Throughout the war, John was a newspaper correspondent. While marching from battlefield to battlefield, John wrote observation of the towns the army passed, the people he met, and his feelings during the long days of fighting. His writing career continued after the war, and his move to Memphis, Tennessee to become a cotton broker. In Tennessee, he founded the Continental Cotton Company and lived in wealth until he died in 1892 as a “white” man.
While he went by the last name “Jefferson” since his family moved to Wisconsin, John hid the fact that his grandfather was Thomas Jefferson, and his grandmother was Sally Hemings. In a retrospective article about Eston’s life in 1902, published by the local Chillicothe paper The Scioto Gazette, the author reminiscent about his interactions with John. “At any rate,” the author noted:
the children had scarcely a visible a mixture of colored blood; and I saw and talked with one of the sons, during the Civil War, who was then wearing the silver leaves of a lieutenant colonel, and in command of a fine regiment of white men from a north-western state. He begged me not to tell the fact that he had colored blood in his veins, which he said was not suspected by any of his command; and of course, I did not.

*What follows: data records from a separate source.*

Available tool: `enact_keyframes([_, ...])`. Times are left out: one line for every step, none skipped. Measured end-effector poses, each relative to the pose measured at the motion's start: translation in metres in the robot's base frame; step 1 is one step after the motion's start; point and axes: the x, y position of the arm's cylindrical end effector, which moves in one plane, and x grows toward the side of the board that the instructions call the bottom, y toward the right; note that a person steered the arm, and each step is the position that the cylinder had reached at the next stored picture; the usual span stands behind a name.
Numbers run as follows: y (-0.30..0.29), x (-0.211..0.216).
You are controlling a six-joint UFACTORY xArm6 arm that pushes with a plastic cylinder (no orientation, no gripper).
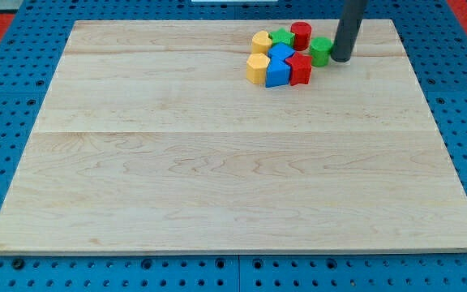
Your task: Push the group of blocks left and down a bit
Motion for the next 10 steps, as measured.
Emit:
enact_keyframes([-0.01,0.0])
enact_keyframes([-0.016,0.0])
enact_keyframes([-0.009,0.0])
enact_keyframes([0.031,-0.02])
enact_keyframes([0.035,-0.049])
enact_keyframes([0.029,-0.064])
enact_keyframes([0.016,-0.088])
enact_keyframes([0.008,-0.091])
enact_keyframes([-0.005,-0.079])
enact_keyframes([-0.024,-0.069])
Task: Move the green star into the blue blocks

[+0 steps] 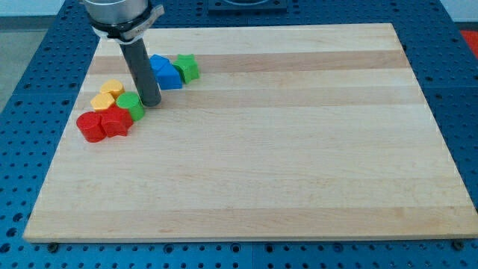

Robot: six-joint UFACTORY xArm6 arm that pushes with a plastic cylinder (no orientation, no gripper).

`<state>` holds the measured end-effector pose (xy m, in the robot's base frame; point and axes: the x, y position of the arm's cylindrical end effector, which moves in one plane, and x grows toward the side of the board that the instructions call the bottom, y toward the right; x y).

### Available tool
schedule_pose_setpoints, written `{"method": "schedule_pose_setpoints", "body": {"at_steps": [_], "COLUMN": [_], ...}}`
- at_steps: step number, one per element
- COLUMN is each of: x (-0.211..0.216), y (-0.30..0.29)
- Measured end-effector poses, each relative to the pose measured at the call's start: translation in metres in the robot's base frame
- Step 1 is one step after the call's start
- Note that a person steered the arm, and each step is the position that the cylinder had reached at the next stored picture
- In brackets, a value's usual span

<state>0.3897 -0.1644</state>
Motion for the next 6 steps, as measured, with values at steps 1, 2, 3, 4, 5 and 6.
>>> {"method": "schedule_pose_setpoints", "body": {"at_steps": [1, 2, 3, 4, 5, 6], "x": [0.000, -0.022, -0.068, -0.094, -0.090, -0.063], "y": [0.006, 0.065, 0.105, 0.103, 0.078, 0.048]}}
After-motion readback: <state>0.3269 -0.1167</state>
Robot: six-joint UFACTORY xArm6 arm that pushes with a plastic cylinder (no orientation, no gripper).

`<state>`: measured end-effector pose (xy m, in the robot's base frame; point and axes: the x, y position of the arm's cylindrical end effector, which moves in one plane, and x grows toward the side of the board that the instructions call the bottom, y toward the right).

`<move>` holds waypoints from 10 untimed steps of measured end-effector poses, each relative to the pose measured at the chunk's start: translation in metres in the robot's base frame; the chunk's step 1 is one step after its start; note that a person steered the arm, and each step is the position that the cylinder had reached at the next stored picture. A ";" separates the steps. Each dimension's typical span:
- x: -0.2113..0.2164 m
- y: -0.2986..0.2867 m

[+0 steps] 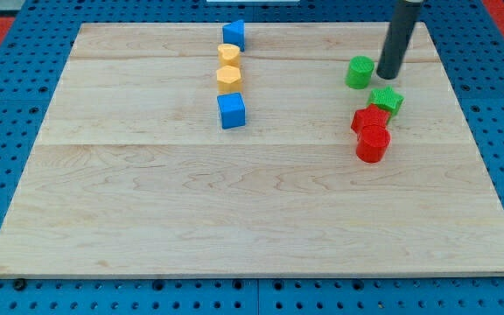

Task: Push the green star left below the green circle

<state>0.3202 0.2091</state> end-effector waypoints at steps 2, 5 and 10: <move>0.056 0.019; 0.054 -0.017; -0.052 -0.028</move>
<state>0.2685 0.1810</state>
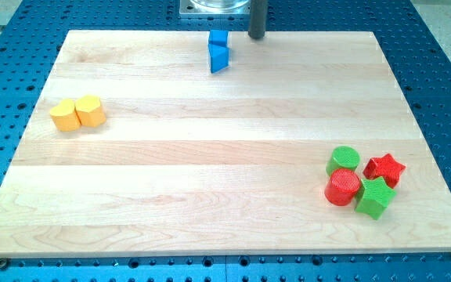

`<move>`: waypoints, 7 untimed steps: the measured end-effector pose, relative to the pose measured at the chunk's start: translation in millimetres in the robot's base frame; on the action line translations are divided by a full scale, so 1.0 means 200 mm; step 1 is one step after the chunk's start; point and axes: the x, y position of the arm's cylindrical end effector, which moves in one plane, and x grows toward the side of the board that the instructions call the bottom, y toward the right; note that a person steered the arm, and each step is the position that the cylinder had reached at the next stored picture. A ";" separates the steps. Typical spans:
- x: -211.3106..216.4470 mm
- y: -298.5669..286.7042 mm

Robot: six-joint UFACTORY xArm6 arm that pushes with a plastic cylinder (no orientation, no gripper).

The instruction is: Separate the blue blocks from each other

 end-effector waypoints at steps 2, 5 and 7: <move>0.00 -0.18; 0.30 -0.19; 0.43 -0.28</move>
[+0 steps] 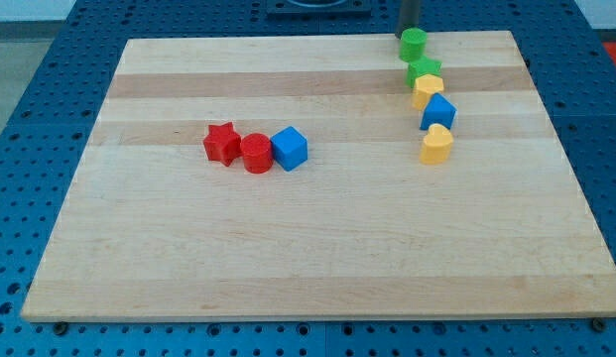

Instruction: Push the red circle closer to the blue cube

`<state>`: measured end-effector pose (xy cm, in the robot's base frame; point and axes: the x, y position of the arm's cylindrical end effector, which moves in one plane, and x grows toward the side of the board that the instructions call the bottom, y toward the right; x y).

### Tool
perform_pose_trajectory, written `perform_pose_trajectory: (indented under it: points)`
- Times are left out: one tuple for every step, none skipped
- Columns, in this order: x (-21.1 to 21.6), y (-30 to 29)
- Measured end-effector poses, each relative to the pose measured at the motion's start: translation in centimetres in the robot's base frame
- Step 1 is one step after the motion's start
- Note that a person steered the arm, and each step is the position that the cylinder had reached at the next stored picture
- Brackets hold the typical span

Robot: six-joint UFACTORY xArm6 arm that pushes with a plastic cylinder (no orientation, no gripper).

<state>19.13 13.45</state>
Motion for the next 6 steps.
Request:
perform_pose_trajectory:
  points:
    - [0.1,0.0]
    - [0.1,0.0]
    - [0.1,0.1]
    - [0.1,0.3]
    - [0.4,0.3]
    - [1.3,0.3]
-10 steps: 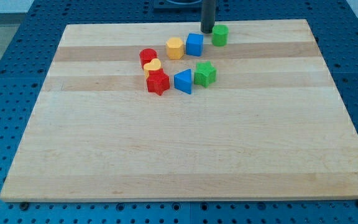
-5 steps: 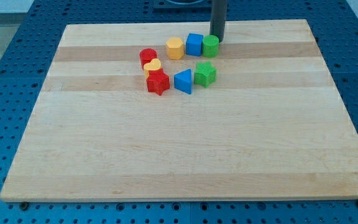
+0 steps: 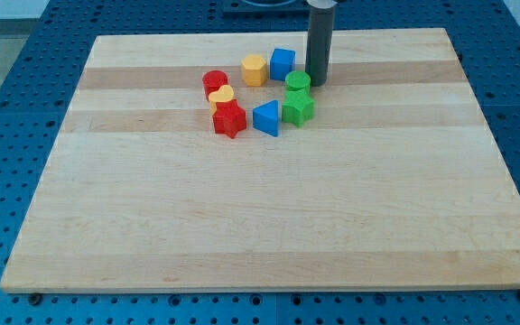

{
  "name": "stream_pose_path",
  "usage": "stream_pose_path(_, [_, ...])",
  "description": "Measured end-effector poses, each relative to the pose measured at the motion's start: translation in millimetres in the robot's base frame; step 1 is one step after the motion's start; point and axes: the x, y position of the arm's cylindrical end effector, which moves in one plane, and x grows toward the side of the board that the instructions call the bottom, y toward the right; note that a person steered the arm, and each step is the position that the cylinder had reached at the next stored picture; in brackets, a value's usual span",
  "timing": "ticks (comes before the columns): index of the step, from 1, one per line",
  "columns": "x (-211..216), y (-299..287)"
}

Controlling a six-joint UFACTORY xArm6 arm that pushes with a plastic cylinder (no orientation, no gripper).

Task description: Place the green circle towards the top of the green star

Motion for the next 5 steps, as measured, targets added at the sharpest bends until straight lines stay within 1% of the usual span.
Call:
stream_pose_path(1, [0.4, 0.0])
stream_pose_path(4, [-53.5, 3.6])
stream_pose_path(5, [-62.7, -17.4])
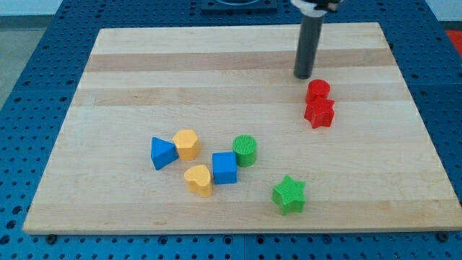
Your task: Separate the red circle from the red star
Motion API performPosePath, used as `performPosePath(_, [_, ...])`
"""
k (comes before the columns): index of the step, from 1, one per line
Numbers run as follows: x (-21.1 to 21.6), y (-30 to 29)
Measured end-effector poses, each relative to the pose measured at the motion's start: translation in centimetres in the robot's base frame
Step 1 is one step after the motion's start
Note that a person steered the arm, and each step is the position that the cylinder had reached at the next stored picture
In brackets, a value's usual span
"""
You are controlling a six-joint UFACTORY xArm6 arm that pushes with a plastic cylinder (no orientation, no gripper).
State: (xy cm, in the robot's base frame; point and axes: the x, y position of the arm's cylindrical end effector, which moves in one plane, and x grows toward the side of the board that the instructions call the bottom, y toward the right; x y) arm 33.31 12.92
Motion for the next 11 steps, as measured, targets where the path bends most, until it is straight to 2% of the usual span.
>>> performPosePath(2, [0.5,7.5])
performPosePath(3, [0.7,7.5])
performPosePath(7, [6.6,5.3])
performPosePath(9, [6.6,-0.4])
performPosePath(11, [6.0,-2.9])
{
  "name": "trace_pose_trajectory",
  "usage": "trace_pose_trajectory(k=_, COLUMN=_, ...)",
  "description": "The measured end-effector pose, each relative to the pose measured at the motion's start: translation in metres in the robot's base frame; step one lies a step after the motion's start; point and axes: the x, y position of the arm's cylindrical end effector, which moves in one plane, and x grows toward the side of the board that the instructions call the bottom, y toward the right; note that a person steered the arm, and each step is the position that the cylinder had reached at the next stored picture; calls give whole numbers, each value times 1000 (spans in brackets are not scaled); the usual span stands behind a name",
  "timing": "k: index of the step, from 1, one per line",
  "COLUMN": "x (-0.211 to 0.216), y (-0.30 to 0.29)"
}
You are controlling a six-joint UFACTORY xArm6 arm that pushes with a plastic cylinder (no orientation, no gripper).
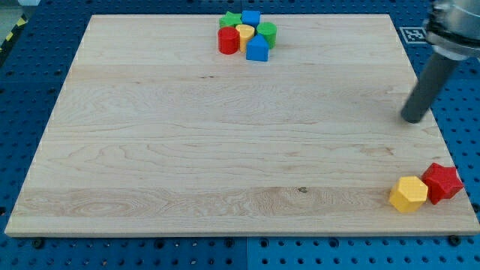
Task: Move yellow hexagon along with red star towards left side
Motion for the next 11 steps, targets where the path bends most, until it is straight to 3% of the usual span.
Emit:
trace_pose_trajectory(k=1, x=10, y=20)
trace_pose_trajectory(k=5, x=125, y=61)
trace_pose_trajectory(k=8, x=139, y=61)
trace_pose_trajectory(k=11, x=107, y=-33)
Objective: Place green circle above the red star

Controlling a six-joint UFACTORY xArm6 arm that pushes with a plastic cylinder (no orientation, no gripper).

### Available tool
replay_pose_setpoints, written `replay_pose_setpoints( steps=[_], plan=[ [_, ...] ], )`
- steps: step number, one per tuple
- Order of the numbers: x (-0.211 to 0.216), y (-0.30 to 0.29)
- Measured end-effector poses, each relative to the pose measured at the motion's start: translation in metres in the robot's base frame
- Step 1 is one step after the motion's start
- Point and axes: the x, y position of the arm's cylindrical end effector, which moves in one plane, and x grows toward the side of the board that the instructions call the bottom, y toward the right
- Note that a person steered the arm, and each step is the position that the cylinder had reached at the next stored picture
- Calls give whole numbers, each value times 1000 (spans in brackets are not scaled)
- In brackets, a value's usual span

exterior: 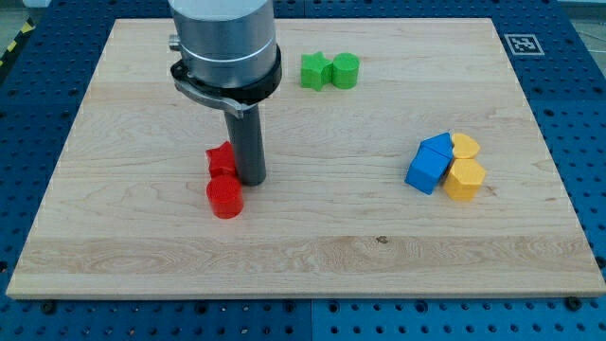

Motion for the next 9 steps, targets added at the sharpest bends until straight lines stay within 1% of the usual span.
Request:
replay_pose_setpoints(
  steps=[2,3,4,6,7,8,9],
  plan=[
    [-7,11],
    [-26,34],
    [-32,48],
    [-33,54],
    [-41,78],
    [-67,109],
    [-106,122]
  ],
)
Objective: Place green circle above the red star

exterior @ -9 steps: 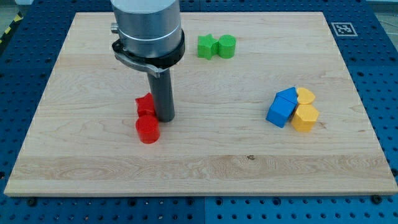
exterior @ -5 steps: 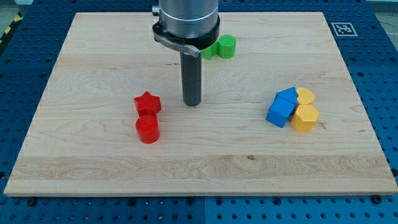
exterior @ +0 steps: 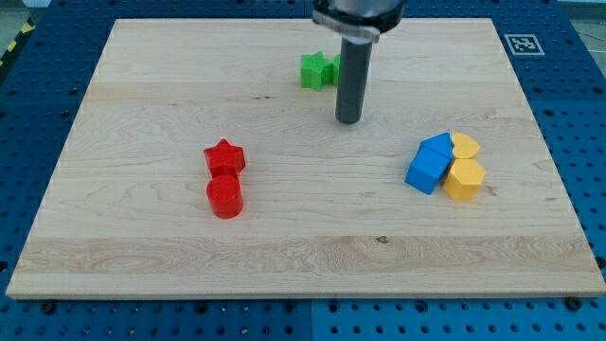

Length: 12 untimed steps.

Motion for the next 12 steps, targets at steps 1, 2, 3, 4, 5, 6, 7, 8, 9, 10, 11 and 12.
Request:
replay_pose_setpoints(
  steps=[1,2,3,4,5,6,7,8,9,10,11,12],
  plan=[
    [-36,0],
    [-63,0],
    [-95,8],
    [-108,37],
    [-116,61],
    [-147,33],
    [-157,15],
    [-127,-8],
    [-107,-46],
    [-124,-64],
    [-156,-64],
    [-162,-87]
  ],
)
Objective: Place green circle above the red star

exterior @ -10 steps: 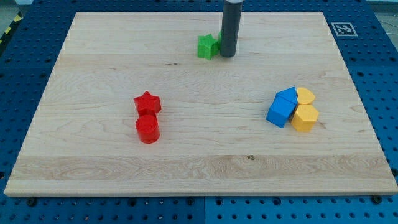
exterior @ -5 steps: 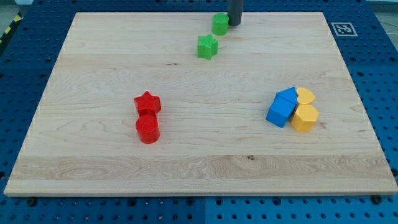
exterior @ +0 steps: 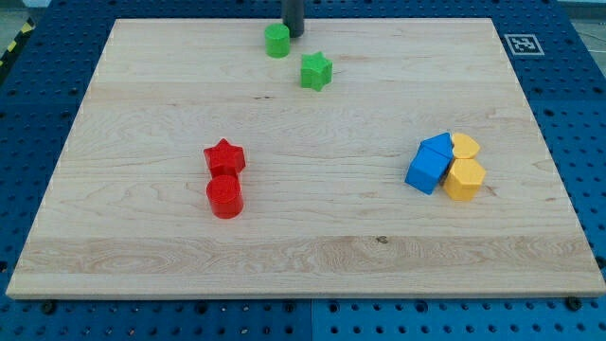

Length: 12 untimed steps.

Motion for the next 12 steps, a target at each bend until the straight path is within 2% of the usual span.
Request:
replay_pose_setpoints(
  steps=[2,5,6,7,8,11,12],
  plan=[
    [69,-18],
    [61,-46],
    [85,-42],
    [127,-42],
    [147,-43],
    [139,-89],
    [147,-77]
  ],
)
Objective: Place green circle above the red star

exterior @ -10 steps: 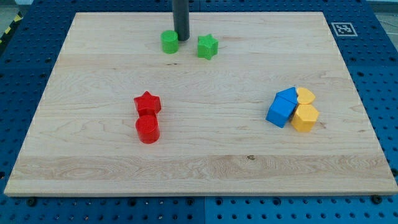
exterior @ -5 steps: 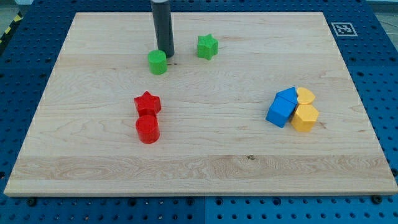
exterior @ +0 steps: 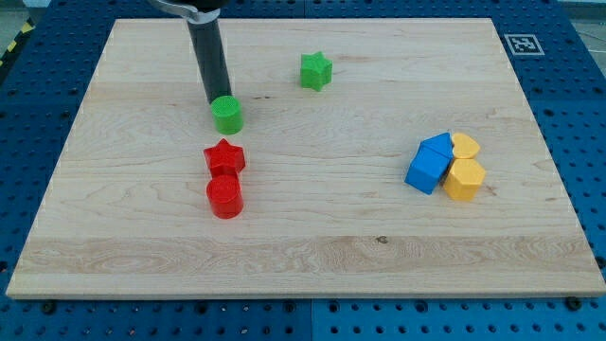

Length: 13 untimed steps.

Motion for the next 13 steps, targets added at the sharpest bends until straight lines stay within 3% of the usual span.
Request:
replay_pose_setpoints(
  steps=[3,6,13],
  plan=[
    [20,15],
    [21,-25],
    [29,14]
  ],
)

If the information of his lineage was revealed, John could have lost his command in the Union Army, lost his potential for future business dealings, and lost his place in society. It was safer to hide his identity and squash any speculation that he could be mixed-race. During his lifetime, there were speculations about a potential union between Jefferson and Hemings. Still, nothing was confirmed, and many believed that Sally Hemings had been in a relationship with Peter Carr, Jefferson’s nephew, instead of Jefferson himself. While Madison Hemings began telling reporters about Sally and Jefferson’s relationship in 1873, John remained silent. It was not until the twentieth century and several DNA tests until it was proven that Jefferson had children with Hemings and that John Wayles Jefferson was Thomas Jefferson’s grandson.